Hold onto your hats, Colorado. The weather is about to get wild once again. A combination strong hurricane-force winds, low relative humidities, and dry vegetation will increase the risk of fire danger throughout many parts of Colorado this week.
Critical fire weather conditions are expected throughout Tuesday, with the greatest threat in the northern Foothills, South Park, Middle Park, areas across the plains, near the Wyoming border, and over the Palmer Divide.
Red Flag Warnings for Tuesday will remain in effect until 6:00 PM for multiple zones including Upper Arkansas River Valley including Lake County and Chaffee County, Rampart Range including Pikes Peak and Florissant Fossil Beds National Monument, El Paso County including Monument, Black Forest, Fort Carson, and Colorado Springs, Fremont County including Canon City, Howard, and Texas Creek the San Luis Valley, Sangre de Cristo and Wet Mountains, the I-25 corridor and the southeast plains.
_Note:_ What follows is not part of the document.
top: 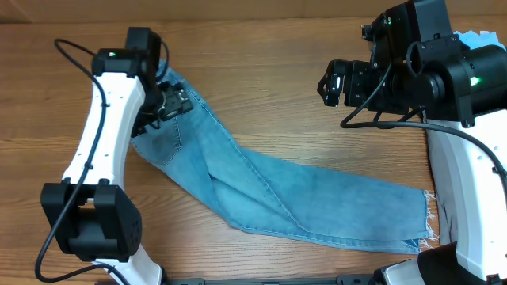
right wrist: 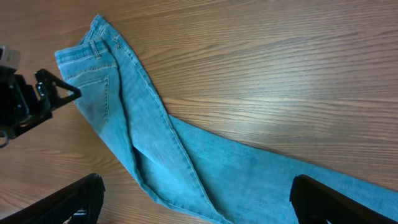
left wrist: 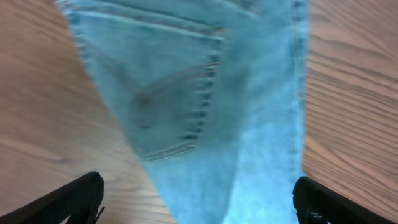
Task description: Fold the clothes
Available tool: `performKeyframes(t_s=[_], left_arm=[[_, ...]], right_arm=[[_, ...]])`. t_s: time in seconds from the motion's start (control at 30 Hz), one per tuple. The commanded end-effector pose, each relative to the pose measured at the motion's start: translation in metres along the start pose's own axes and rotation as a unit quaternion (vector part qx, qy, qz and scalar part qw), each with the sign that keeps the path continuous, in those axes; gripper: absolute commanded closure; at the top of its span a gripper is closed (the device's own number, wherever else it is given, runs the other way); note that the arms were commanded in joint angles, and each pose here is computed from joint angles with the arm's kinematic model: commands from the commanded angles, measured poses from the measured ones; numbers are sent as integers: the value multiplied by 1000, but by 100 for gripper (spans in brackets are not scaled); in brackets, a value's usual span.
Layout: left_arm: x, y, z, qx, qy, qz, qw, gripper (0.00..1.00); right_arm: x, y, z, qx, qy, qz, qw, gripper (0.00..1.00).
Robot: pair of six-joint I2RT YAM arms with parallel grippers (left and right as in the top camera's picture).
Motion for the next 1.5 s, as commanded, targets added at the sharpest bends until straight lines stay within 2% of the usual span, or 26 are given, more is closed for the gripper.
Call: performKeyframes(t_s=[0.0,0.03,0.17,0.37,0.47,0.53,0.6,0.7,0.87,1.0,1.07,1.1,1.27,1.47], left_arm=[[5,-2,-6,-10,2,-13,1000,10],[5,-7,-7,-18,4,-10,1000,15],[3,-40,-18,-30,-9,24,999,10],[5,-94,-23,-57,-16,82,995,15],[7,-115,-19,-81,-19,106,991,19],[10,-124,-14,-110,-23,116,987,26],[11,-124,-10,-128,-20,118,984,34],[10,-117,-5,-151,-20,115,982,42],[6,-84,5,-208,2,113,971,73],[7,-56,14,-261,29,113,958,80],[11,-46,18,-278,34,125,952,80],[15,-44,21,-283,22,140,948,85],[15,-45,26,-283,24,147,948,89],[13,-47,53,-269,42,177,946,95]], right_arm=[[0,3,2,-6,2,-5,1000,0],[0,3,2,-7,2,-5,1000,0],[0,3,2,-6,3,-4,1000,0],[1,3,2,-5,2,-3,1000,0],[1,3,2,-5,2,-3,1000,0],[1,3,2,-5,4,-3,1000,0],[1,3,2,-5,4,-3,1000,0],[0,3,2,-4,4,-4,1000,0],[0,2,1,-2,4,-5,1000,0],[0,1,1,-1,4,-3,1000,0],[-1,-1,1,0,3,-1,1000,0],[-1,-2,1,1,3,1,1000,0],[-1,-6,0,6,1,8,1000,0],[1,-9,-2,13,-2,21,1000,0]])
Point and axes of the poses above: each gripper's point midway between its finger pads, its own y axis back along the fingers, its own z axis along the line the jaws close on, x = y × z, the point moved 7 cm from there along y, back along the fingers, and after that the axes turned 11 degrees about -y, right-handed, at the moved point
A High Wind Watch will also remain in effect from late Tuesday evening into Wednesday morning for Rocky Mountain National Park, Laramie and Medicine Bow Mountains, and The Northern Front Range Foothills. West winds are forecasted to range from 30 to 50 mph, with gusts pushing up to hurricane-force speeds of 80 mph. Additional areas impacted include Cameron Pass, Rabbit Ears Range, Willow Creek Pass, Estes Park, Glendevey, Nederland, and Red Feather Lakes.
"Be extremely careful whatever you do and especially watch for falling trees," tweeted Rocky Mountain National Park. "Don't park under trees and use caution if hiking. Winds can mask the noise of falling trees"
Based on the Saffir-Simpson scale, wind speeds of 74 to 95 miles per hour would categorize a hurricane as a “category 1.” A “category 5” hurricane has wind speeds above 157 miles per hour.
"Strong winds will blow around unsecured objects," the National Weather Service warned on Tuesday. "Tree limbs could be blown down and a few power outages may occur. Travel will be difficult for high profile vehicles."
Despite a cold front arriving late Wednesday afternoon and evening, increasing winds and low humidities will lead to another round of "extreme fire danger" for the San Luis Valley, eastern mountains, and all of the eastern plains. The fire danger is likely to ramp up again on Saturday ahead of another cold front expecting to push into the region.
Editor's Note: All weather statements are subject to change.